**Task item:**
Please return every line below that contains the string "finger".

*** Opening Available data ***

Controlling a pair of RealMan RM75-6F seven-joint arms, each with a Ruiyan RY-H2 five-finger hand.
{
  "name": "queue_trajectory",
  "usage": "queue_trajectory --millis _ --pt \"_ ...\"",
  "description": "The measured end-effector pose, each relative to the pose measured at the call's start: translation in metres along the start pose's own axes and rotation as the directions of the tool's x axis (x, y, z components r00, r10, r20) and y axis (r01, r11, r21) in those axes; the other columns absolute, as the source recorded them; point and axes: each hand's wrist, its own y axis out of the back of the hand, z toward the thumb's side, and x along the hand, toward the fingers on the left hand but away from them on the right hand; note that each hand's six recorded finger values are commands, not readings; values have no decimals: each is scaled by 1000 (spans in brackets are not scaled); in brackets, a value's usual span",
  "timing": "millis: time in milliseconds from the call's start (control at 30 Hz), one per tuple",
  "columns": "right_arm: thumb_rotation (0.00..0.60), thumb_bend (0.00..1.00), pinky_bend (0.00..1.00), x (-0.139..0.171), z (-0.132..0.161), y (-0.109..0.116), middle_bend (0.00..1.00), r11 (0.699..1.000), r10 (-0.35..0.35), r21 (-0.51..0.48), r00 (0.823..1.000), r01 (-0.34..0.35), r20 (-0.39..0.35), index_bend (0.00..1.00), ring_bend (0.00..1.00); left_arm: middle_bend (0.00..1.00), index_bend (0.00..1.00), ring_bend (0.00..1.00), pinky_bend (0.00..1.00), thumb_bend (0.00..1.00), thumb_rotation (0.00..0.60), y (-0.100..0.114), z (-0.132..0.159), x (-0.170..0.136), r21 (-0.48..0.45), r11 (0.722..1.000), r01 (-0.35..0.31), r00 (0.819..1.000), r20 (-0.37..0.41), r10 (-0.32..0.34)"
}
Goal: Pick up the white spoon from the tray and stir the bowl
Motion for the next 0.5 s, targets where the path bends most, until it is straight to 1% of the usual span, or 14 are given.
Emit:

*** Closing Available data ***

**Answer area:**
Controlling a pair of RealMan RM75-6F seven-joint arms, each with a Ruiyan RY-H2 five-finger hand.
  "description": "The measured end-effector pose, each relative to the pose measured at the call's start: translation in metres along the start pose's own axes and rotation as the directions of the tool's x axis (x, y, z components r00, r10, r20) and y axis (r01, r11, r21) in those axes; the other columns absolute, as the source recorded them; point and axes: each hand's wrist, its own y axis out of the back of the hand, z toward the thumb's side, and x along the hand, toward the fingers on the left hand but away from them on the right hand; note that each hand's six recorded finger values are commands, not readings; values have no decimals: each is scaled by 1000 (spans in brackets are not scaled); in brackets, a value's usual span",

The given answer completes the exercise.